Mesela ben, bir erkeğin, iş arkadaşı bir kadını her gün tepeden tırnağa süzmesini, kadının giydiğine, taktığına, makyajına, saçına habire iltifat etmesini de taciz olarak nitelendiriyorum. Fakat erkekler de salak değil tabii, bundan hoşlanmayacak kadının yok denecek kadar az olduğunu biliyorlar. Hatta bunu kadınları çalıştırmanın iyi bir yolu olarak gören ve kullanan yöneticiler var.
Hal böyle olunca halterde yaşananlar karşısında küçük dilimi yutacak kadar şaşkınlığa uğramadım doğrusu.
Türkiye’de hangi taşı kaldırsanız altından benzer olaylar çıkacaktır. Bakarsınız bilime de gölge düşer, sanata da, medyaya da.
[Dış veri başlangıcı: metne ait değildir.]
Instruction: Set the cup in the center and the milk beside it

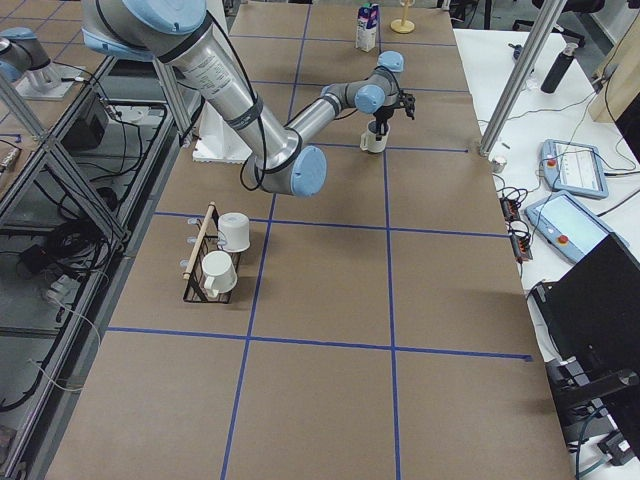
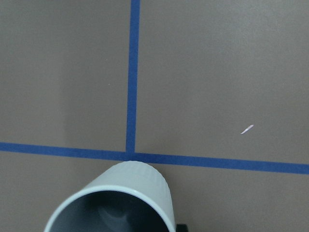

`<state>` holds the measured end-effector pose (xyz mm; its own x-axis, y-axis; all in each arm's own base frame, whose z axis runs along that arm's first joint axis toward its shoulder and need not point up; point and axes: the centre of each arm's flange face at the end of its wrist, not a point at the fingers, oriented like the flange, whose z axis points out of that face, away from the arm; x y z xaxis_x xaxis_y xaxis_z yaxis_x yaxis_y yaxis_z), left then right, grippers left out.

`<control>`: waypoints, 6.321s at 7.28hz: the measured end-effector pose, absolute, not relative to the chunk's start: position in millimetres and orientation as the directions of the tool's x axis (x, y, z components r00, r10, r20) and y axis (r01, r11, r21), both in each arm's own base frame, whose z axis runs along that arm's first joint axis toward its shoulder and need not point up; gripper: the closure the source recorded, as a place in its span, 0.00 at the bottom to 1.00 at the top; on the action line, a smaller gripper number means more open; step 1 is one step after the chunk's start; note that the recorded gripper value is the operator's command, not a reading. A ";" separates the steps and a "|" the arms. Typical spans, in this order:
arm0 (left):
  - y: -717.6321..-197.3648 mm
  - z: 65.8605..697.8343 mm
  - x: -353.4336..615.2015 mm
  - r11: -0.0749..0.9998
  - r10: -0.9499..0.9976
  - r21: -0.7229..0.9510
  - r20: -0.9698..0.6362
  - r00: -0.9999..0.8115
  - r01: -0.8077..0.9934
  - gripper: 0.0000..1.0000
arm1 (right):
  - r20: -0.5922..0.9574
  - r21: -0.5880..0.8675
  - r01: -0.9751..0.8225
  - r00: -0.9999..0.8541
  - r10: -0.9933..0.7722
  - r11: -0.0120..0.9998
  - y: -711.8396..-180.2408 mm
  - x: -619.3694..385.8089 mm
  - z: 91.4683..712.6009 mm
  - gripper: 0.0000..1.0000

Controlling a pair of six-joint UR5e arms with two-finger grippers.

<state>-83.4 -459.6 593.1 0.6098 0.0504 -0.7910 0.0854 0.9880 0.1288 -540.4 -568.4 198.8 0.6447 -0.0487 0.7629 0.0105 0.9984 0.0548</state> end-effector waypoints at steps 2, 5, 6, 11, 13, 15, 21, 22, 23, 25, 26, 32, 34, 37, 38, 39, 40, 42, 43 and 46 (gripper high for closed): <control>-460.3 592.9 -83.2 0.988 0.050 0.129 -0.791 0.610 0.085 0.01 | 0.770 0.067 0.007 0.635 -0.057 0.998 -566.8 -535.3 191.7 0.00; -478.3 566.7 -84.2 0.982 0.081 0.169 -0.787 0.611 0.087 0.02 | 0.781 0.070 -0.038 0.623 -0.031 0.997 -587.0 -496.3 187.7 0.00; -488.7 554.4 -84.6 0.977 0.104 0.199 -0.771 0.628 0.082 0.02 | 0.784 0.061 -0.059 0.621 -0.011 0.996 -596.6 -473.1 197.1 0.00; -516.2 551.3 -27.4 0.893 0.418 0.398 -0.559 0.716 -0.211 0.02 | 0.706 0.036 -0.069 0.708 0.023 0.997 -602.8 -346.9 240.2 0.00; -516.6 558.8 -6.9 0.882 0.453 0.397 -0.556 0.697 -0.256 0.02 | 0.698 0.031 -0.062 0.716 0.023 0.998 -600.9 -338.6 242.9 0.00; -518.0 564.9 11.3 0.875 0.472 0.389 -0.560 0.681 -0.288 0.02 | 0.696 0.028 -0.062 0.718 0.025 0.998 -600.1 -336.8 245.6 0.00; -525.0 603.2 19.2 0.866 0.489 0.404 -0.555 0.672 -0.297 0.02 | 0.695 0.025 -0.069 0.718 0.032 0.997 -599.8 -336.7 244.9 0.00; -525.1 604.7 21.5 0.865 0.491 0.403 -0.557 0.670 -0.299 0.02 | 0.695 0.024 -0.068 0.718 0.033 0.997 -599.6 -336.6 245.7 0.00; -524.9 605.6 27.4 0.864 0.495 0.400 -0.559 0.665 -0.307 0.02 | 0.695 0.023 -0.068 0.719 0.033 0.997 -599.6 -336.7 246.5 0.00; -523.6 608.2 35.7 0.862 0.501 0.394 -0.563 0.657 -0.320 0.02 | 0.694 0.022 -0.069 0.719 0.034 0.997 -599.8 -336.0 247.7 0.00; -521.7 610.6 36.4 0.863 0.500 0.389 -0.565 0.656 -0.322 0.02 | 0.694 0.022 -0.070 0.719 0.035 0.997 -599.8 -335.7 247.7 0.00; -509.9 615.5 39.4 0.870 0.491 0.378 -0.612 0.620 -0.316 0.40 | 0.697 0.026 -0.075 0.716 0.036 0.997 -599.4 -330.9 244.7 0.00; -513.7 610.8 41.3 0.869 0.493 0.383 -0.620 0.610 -0.312 1.00 | 0.695 0.023 -0.075 0.718 0.038 0.997 -599.0 -330.5 247.4 0.00; -515.6 600.1 43.0 0.866 0.498 0.393 -0.630 0.596 -0.309 1.00 | 0.694 0.021 -0.075 0.719 0.040 0.997 -598.4 -330.5 249.6 0.00; -520.1 583.7 44.3 0.868 0.496 0.393 -0.644 0.583 -0.304 1.00 | 0.696 0.020 -0.075 0.717 0.040 0.997 -597.6 -330.6 249.1 0.00; -527.9 555.9 45.3 0.875 0.484 0.379 -0.660 0.575 -0.301 1.00 | 0.698 0.019 -0.075 0.715 0.041 0.997 -596.7 -330.4 248.2 0.00; -536.1 522.4 47.0 0.884 0.468 0.362 -0.672 0.574 -0.297 1.00 | 0.700 0.019 -0.076 0.713 0.041 0.997 -596.2 -329.6 247.5 0.00; -562.2 445.2 59.1 0.927 0.374 0.306 -0.712 0.595 -0.216 1.00 | 0.707 0.017 -0.072 0.707 0.039 0.997 -591.2 -326.3 248.5 0.00; -577.7 401.4 79.6 0.950 0.308 0.268 -0.744 0.593 -0.158 1.00 | 0.710 0.015 -0.069 0.703 0.038 0.998 -587.5 -324.0 250.8 0.00; -591.0 265.7 208.4 0.986 0.169 0.142 -0.829 0.534 -0.091 1.00 | 0.714 0.016 -0.066 0.699 0.035 0.998 -581.3 -319.2 256.2 0.00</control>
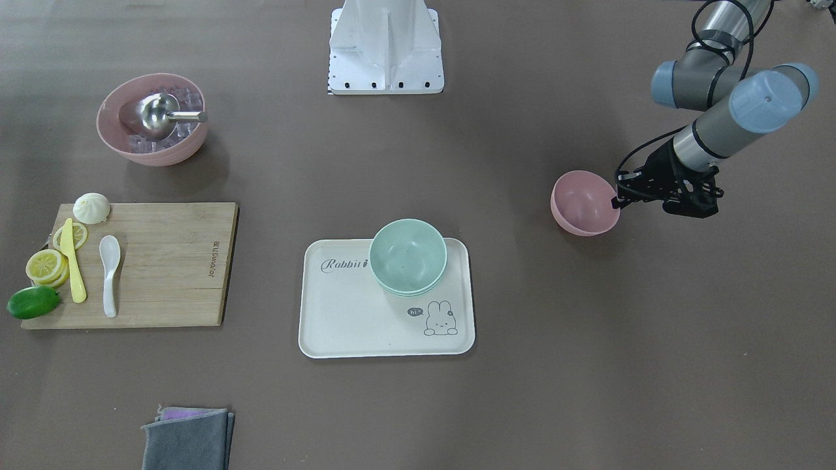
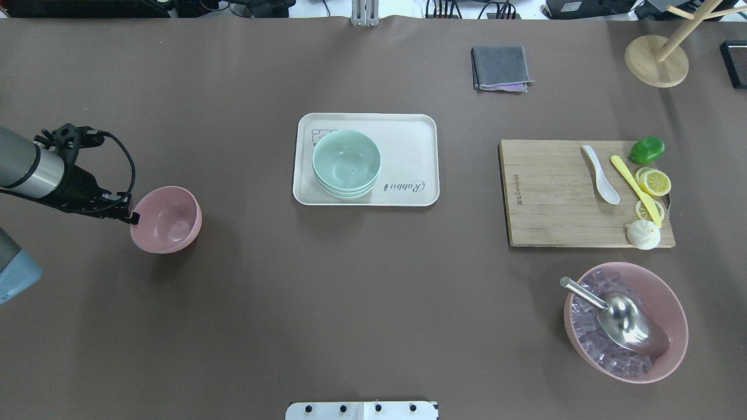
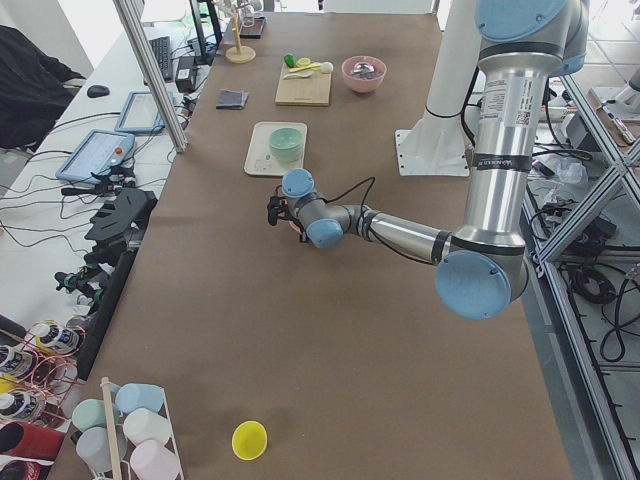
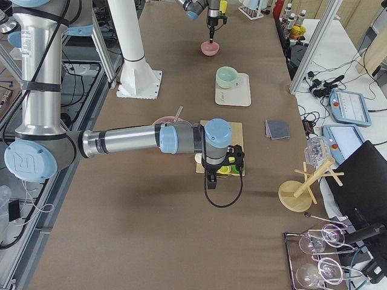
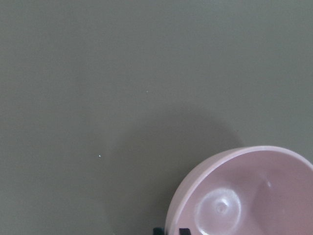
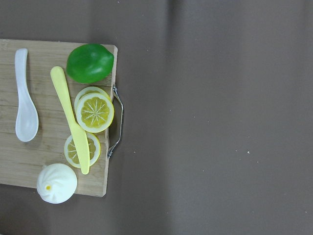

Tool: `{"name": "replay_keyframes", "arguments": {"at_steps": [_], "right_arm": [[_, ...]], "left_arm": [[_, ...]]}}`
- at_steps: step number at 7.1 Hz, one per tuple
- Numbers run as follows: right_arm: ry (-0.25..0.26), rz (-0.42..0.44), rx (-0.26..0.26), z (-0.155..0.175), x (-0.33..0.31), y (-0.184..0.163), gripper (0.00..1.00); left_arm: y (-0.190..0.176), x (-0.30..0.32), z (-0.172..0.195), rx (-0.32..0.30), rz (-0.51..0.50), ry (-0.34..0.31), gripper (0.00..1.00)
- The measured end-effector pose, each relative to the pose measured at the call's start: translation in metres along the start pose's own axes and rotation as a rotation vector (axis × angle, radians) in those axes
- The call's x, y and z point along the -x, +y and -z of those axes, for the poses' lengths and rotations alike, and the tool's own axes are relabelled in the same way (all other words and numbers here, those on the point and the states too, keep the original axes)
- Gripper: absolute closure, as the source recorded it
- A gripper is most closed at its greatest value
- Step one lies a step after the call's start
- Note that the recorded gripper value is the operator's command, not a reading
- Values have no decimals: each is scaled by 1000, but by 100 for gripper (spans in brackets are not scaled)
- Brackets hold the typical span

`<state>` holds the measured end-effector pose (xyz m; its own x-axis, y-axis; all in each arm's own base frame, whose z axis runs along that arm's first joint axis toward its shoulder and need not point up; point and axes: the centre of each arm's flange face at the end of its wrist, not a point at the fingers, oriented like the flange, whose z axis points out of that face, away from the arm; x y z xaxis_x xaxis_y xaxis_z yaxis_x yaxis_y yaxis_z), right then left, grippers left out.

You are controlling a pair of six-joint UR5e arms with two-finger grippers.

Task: Stack pink bowl on green and place spoon
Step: 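Close the left gripper on the pink bowl's rim, then lift the pink bowl with the left gripper while the right reaches for the spoon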

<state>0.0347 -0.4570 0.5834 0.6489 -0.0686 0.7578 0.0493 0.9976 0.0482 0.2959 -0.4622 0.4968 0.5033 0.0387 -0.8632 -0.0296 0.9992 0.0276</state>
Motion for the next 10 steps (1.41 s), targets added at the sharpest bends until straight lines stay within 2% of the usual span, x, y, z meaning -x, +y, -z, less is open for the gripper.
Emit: {"name": "replay_keyframes", "arguments": {"at_steps": [1,3,5,6,8,10], "right_arm": [[-3,1,0,0,0,0,0],[-14,-8,-15,7,13,-12,0],[-27,-28,-27,8,98,-50,0],[0,-49,-21,-5,159,-69,1],[82,-6,-26,-49,253,-91,1],[111,55,-35,-103,264,-107,2]], "left_arm": [[1,-4,2,8,3,16,100],[10,-17,11,74,7,89,100],[9,-32,27,95,26,133,100],[-1,-41,39,86,52,146,100],[-42,-75,79,74,123,170,100],[-82,-142,118,72,168,165,100]]}}
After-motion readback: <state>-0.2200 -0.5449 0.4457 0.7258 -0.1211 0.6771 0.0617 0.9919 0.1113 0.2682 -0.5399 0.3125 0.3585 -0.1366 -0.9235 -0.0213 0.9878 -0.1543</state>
Netice olarak... Deveye sormuşlar ‘Boynun neden eğri?’, ‘Nerem doğru ki’ demiş deve...
MIŞ-MUŞ
Devlet Bakanı Şahin, ‘Marifet ağır kaldırmak değil ağır olmaktır’ demiş.
Şık cümle hakikaten... Bir de ‘Ağır ol molla desinler’ vardı di mi?
*
Başbakan, Cumhurbaşkanı’nın oğlunun düğününe katılmamış.
Tarih tekerrürden ibaretmiş; Özal-Demirel, Sezer-Erdoğan... Böyle gidecek herhalde.
*
İslami basının ünlü kalemleri de zina cezasına karşılarmış.